Cleveland demands special police officers to give up their firearms while protecting the city’s utility plants

CLEVELAND, Ohio – The union that represents officers who protect Cleveland’s utility plants is fighting the city’s attempt to prevent the workers from carrying weapons.

The Ohio Patrolmen’s Benevolent Association is taking the city to arbitration Tuesday to allow the employees to holster guns while working at the water treatment and electrical facilities, which serve 1.6 million people in Cuyahoga County. The union says it is too dangerous for the special police officers to work without weapons.

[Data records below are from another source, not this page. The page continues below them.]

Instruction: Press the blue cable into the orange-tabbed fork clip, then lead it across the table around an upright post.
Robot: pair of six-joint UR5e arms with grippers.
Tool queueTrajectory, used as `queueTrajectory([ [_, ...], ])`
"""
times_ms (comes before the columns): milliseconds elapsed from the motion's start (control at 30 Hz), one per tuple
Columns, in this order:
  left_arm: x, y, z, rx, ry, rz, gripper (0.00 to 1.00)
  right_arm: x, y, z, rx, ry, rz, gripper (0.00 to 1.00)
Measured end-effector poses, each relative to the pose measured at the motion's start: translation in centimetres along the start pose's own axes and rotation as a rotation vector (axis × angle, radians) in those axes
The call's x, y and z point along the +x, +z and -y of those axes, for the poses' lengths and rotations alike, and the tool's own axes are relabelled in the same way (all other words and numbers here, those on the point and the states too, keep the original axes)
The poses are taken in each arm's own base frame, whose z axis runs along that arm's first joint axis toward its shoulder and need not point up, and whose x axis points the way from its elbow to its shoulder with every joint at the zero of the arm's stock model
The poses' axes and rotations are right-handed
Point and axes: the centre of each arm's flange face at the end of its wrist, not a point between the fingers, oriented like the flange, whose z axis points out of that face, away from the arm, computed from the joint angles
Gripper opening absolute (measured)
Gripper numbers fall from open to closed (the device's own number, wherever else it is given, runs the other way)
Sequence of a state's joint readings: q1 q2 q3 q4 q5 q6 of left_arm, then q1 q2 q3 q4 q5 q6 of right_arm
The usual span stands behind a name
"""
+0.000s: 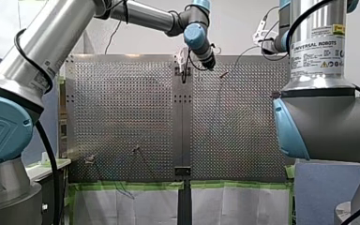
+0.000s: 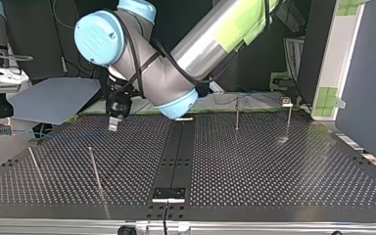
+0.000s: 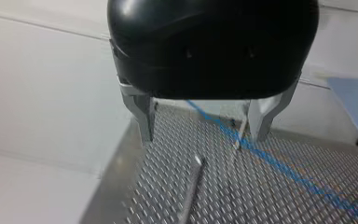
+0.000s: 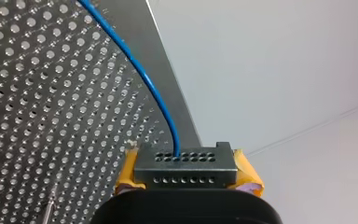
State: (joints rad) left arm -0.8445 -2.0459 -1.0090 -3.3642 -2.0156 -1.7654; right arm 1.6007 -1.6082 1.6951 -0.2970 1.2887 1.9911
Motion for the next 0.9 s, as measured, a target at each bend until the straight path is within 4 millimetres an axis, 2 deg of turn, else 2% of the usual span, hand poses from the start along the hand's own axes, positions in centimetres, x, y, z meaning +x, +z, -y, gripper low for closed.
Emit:
queueTrajectory([
  [200, -0.7, -2.6, 2.3, 0.039, -0.005, 0.005, 0.99, -0.6, -0.2, 0.3, 0.003, 0.002, 0.016, 0.0],
  [400, -0.5, -3.6, 3.5, 0.08, 0.0, -0.007, 0.99, -1.1, -0.2, 0.7, 0.01, 0.0, 0.03, 0.0],
  [733, -0.3, -3.8, 3.8, 0.1, -0.009, -0.019, 0.99, -1.6, -0.3, 1.9, 0.033, -0.002, 0.039, 0.0],
  [900, 1.0, -3.0, 4.2, 0.128, -0.032, -0.043, 0.99, -1.7, -0.3, 2.4, 0.043, -0.001, 0.042, 0.0],
])
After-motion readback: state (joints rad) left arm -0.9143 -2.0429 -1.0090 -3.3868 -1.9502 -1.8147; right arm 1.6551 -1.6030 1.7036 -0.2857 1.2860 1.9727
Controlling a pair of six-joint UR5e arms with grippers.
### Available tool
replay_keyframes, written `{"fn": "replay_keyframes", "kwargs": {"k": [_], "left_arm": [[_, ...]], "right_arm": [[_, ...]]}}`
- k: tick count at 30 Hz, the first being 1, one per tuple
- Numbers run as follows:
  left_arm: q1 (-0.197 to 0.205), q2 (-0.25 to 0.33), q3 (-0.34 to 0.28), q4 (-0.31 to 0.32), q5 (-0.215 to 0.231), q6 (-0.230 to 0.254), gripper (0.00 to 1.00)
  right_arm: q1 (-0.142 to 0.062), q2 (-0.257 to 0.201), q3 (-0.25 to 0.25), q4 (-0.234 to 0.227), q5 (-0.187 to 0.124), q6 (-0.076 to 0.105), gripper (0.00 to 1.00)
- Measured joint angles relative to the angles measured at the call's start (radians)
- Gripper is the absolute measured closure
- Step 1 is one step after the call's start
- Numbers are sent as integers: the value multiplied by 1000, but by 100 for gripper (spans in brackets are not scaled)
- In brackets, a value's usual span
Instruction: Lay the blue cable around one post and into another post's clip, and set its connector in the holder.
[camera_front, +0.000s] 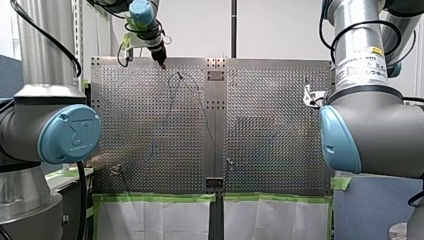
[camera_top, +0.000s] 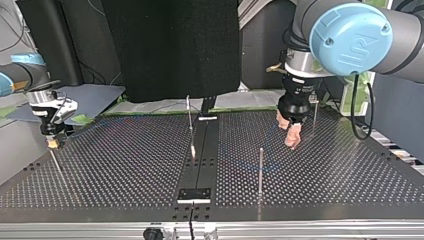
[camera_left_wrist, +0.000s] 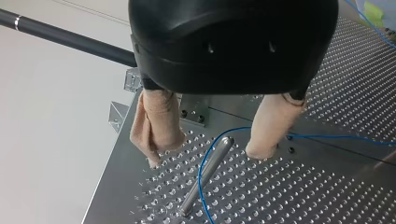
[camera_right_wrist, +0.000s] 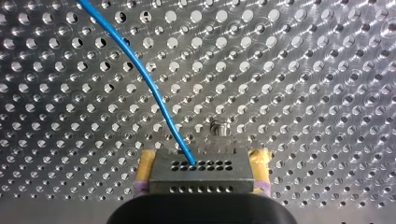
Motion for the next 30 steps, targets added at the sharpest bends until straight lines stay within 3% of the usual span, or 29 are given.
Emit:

“There is a contractual right for those officers to carry a weapon,” said Danielle Chaffin, an attorney for the union. “It’s an essential part of their job duties, and, without a weapon, their job becomes incredibly unsafe.”

Chaffin said the officers have encountered people with guns and knives. They’ve taken reports of trespassing, breaking and entering and gunshots fired. There also have been assaults and thefts at the plants. Last year, a drive-by shooting took place outside of a water control facility. An employee’s car was struck by stray bullets, according to court records.

Cleveland officials, however, say the city’s charter does not give them the authority to issue special police commissions to the officers, according to court records. The city has 50 special officers, known as protective services officers, who receive training from the state police training academy. The city has had the protective services officers for more than 20 years.

In September, the city determined that it was no longer legal for the utility employees to act as special police officers, and they would have to give up their city-owned weapons. The city began to confiscate the weapons the same day, Chaffin said. Previous Cleveland mayors have renewed the commissions that allowed officers to carry weapons.

But Mayor Justin Bibb and Safety Director Karrie Howard took the stance that they did not have the authority to keep renewing the commissions, and the officers would have to forfeit their weapons.

Cleveland.com and The Plain Dealer reached out to the Bibb administration for comment.

Last fall, the union filed for a temporary restraining order in Cuyahoga County Common Pleas Court, where a stipulated agreement was reached that the officers would be returned their weapons, and the commissions would be temporarily reinstated.

Chaffin said the city is breaching several articles of its collective bargaining agreement with the union, along with its longstanding past practice by requiring officers to perform their job duties with no protection from potentially lethal encounters.

In court filings, the city said the union’s “grievance is futile,” as the collective bargaining agreement reserves the city’s right “to maintain and improve the efficiency and effectiveness of city operations (and) determine the overall methods, process means or personnel by which the city operations are to be conducted.”

Chaffin said the job is too dangerous. The city provides bulletproof vests, but it won’t give its employees weapons, she said.

“I think that the city of Cleveland is not only putting my employees’ lives on the line, but the lives of anyone who works in those plants is now on the line,” Chaffin said. “Basically, we’re making it easier for there to be a terrorist attack on our water because we don’t even have anyone with a weapon there to protect the facility.”